Output all entries exactly; images excluded.

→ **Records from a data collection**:
⁂
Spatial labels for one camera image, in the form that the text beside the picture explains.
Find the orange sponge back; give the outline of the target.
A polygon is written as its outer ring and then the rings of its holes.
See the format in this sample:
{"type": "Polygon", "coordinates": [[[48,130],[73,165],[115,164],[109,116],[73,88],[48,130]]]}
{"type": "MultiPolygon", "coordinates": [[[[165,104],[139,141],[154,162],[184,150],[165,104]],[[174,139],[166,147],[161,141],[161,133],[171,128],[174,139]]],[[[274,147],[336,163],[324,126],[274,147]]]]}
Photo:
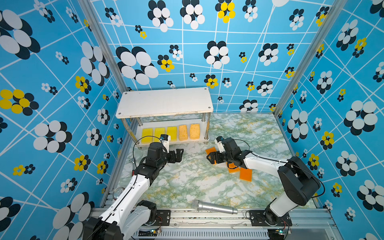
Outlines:
{"type": "Polygon", "coordinates": [[[216,148],[215,147],[212,147],[212,148],[209,148],[207,150],[205,150],[207,156],[214,156],[216,154],[216,148]]]}

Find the yellow sponge back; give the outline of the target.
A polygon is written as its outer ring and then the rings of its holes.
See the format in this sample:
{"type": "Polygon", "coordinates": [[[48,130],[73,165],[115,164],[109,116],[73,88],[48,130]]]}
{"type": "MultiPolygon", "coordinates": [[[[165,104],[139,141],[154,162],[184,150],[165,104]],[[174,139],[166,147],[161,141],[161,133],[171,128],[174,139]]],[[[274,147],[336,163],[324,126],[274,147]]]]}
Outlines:
{"type": "Polygon", "coordinates": [[[150,144],[153,142],[153,128],[142,130],[141,144],[150,144]]]}

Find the yellow sponge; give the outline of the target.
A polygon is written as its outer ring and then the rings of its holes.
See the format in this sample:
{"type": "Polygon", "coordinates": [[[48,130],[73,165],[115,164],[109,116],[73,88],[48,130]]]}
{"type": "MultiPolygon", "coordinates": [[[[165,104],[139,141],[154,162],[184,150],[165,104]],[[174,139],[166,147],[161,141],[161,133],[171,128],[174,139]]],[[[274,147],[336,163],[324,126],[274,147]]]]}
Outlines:
{"type": "Polygon", "coordinates": [[[162,135],[166,134],[166,129],[165,128],[155,128],[155,133],[154,136],[157,138],[161,138],[162,135]]]}
{"type": "Polygon", "coordinates": [[[141,144],[150,144],[153,142],[153,128],[142,130],[141,144]]]}
{"type": "Polygon", "coordinates": [[[167,135],[171,138],[170,141],[174,142],[178,139],[178,128],[177,127],[167,127],[167,135]]]}

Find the tan porous sponge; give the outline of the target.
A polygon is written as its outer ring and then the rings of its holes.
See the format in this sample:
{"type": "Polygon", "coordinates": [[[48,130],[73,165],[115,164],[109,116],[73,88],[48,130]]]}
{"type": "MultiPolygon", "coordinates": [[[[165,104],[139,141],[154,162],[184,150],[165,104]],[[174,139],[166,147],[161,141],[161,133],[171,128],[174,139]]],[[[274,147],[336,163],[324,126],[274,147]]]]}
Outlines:
{"type": "Polygon", "coordinates": [[[191,124],[190,126],[190,139],[191,140],[198,140],[200,138],[200,124],[191,124]]]}
{"type": "Polygon", "coordinates": [[[179,140],[186,141],[188,139],[188,128],[186,125],[179,126],[179,140]]]}

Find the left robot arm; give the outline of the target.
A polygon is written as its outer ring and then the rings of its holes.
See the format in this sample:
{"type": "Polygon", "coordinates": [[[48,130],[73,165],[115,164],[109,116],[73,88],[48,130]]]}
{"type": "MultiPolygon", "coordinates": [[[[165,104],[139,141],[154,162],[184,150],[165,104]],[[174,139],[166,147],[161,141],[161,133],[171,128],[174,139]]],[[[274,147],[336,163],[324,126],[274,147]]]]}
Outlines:
{"type": "Polygon", "coordinates": [[[98,218],[92,217],[85,223],[83,239],[128,240],[142,225],[153,222],[157,205],[139,199],[166,164],[182,161],[183,153],[184,149],[169,150],[168,141],[151,143],[147,156],[142,158],[120,196],[98,218]]]}

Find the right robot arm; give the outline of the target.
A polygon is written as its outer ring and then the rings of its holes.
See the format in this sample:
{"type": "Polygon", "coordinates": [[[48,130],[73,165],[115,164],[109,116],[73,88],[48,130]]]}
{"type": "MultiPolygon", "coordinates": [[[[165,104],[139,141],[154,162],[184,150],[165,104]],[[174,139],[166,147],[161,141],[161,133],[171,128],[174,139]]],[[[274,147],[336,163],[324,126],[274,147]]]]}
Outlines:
⁂
→ **Result of this exercise**:
Spatial labels for one camera image, in the form that the text beside the picture explains.
Find the orange sponge back; give the outline of the target.
A polygon is written as its outer ring and then the rings of its holes.
See the format in this sample:
{"type": "Polygon", "coordinates": [[[48,130],[73,165],[115,164],[109,116],[73,88],[48,130]]]}
{"type": "MultiPolygon", "coordinates": [[[[165,104],[139,141],[154,162],[184,150],[165,104]],[[174,139],[166,147],[161,141],[161,133],[171,128],[174,139]]],[[[274,147],[336,163],[324,126],[274,147]]]]}
Photo:
Outlines:
{"type": "Polygon", "coordinates": [[[216,148],[215,147],[212,147],[212,148],[209,148],[207,150],[205,150],[207,156],[214,156],[216,154],[216,148]]]}

Find the yellow sponge back; give the outline of the target.
A polygon is written as its outer ring and then the rings of its holes.
See the format in this sample:
{"type": "Polygon", "coordinates": [[[48,130],[73,165],[115,164],[109,116],[73,88],[48,130]]]}
{"type": "MultiPolygon", "coordinates": [[[[165,104],[139,141],[154,162],[184,150],[165,104]],[[174,139],[166,147],[161,141],[161,133],[171,128],[174,139]]],[[[274,147],[336,163],[324,126],[274,147]]]]}
Outlines:
{"type": "Polygon", "coordinates": [[[150,144],[153,142],[153,128],[142,130],[141,144],[150,144]]]}

Find the yellow sponge; give the outline of the target.
A polygon is written as its outer ring and then the rings of its holes.
See the format in this sample:
{"type": "Polygon", "coordinates": [[[48,130],[73,165],[115,164],[109,116],[73,88],[48,130]]]}
{"type": "MultiPolygon", "coordinates": [[[[165,104],[139,141],[154,162],[184,150],[165,104]],[[174,139],[166,147],[161,141],[161,133],[171,128],[174,139]]],[[[274,147],[336,163],[324,126],[274,147]]]]}
Outlines:
{"type": "Polygon", "coordinates": [[[162,135],[166,134],[166,129],[165,128],[155,128],[155,133],[154,136],[157,138],[161,138],[162,135]]]}
{"type": "Polygon", "coordinates": [[[141,144],[150,144],[153,142],[153,128],[142,130],[141,144]]]}
{"type": "Polygon", "coordinates": [[[167,135],[171,138],[170,141],[174,142],[178,139],[178,128],[177,127],[167,127],[167,135]]]}

Find the tan porous sponge; give the outline of the target.
A polygon is written as its outer ring and then the rings of its holes.
See the format in this sample:
{"type": "Polygon", "coordinates": [[[48,130],[73,165],[115,164],[109,116],[73,88],[48,130]]]}
{"type": "MultiPolygon", "coordinates": [[[[165,104],[139,141],[154,162],[184,150],[165,104]],[[174,139],[166,147],[161,141],[161,133],[171,128],[174,139]]],[[[274,147],[336,163],[324,126],[274,147]]]]}
Outlines:
{"type": "Polygon", "coordinates": [[[191,124],[190,126],[190,139],[191,140],[198,140],[200,138],[200,124],[191,124]]]}
{"type": "Polygon", "coordinates": [[[179,140],[186,141],[188,139],[188,128],[186,125],[179,126],[179,140]]]}

Find the left robot arm; give the outline of the target.
A polygon is written as its outer ring and then the rings of its holes.
See the format in this sample:
{"type": "Polygon", "coordinates": [[[48,130],[73,165],[115,164],[109,116],[73,88],[48,130]]]}
{"type": "MultiPolygon", "coordinates": [[[[165,104],[139,141],[154,162],[184,150],[165,104]],[[174,139],[166,147],[161,141],[161,133],[171,128],[174,139]]],[[[274,147],[336,163],[324,126],[274,147]]]]}
Outlines:
{"type": "Polygon", "coordinates": [[[98,218],[92,217],[85,223],[83,239],[128,240],[142,225],[153,222],[157,205],[139,199],[166,164],[182,161],[183,153],[184,149],[169,150],[168,141],[151,143],[147,156],[142,158],[120,196],[98,218]]]}

Find the right robot arm; give the outline of the target.
A polygon is written as its outer ring and then the rings of its holes.
See the format in this sample:
{"type": "Polygon", "coordinates": [[[48,130],[73,165],[115,164],[109,116],[73,88],[48,130]]]}
{"type": "MultiPolygon", "coordinates": [[[[165,104],[139,141],[154,162],[184,150],[165,104]],[[174,139],[166,147],[161,141],[161,133],[171,128],[174,139]]],[[[274,147],[336,163],[324,126],[274,147]]]]}
Outlines:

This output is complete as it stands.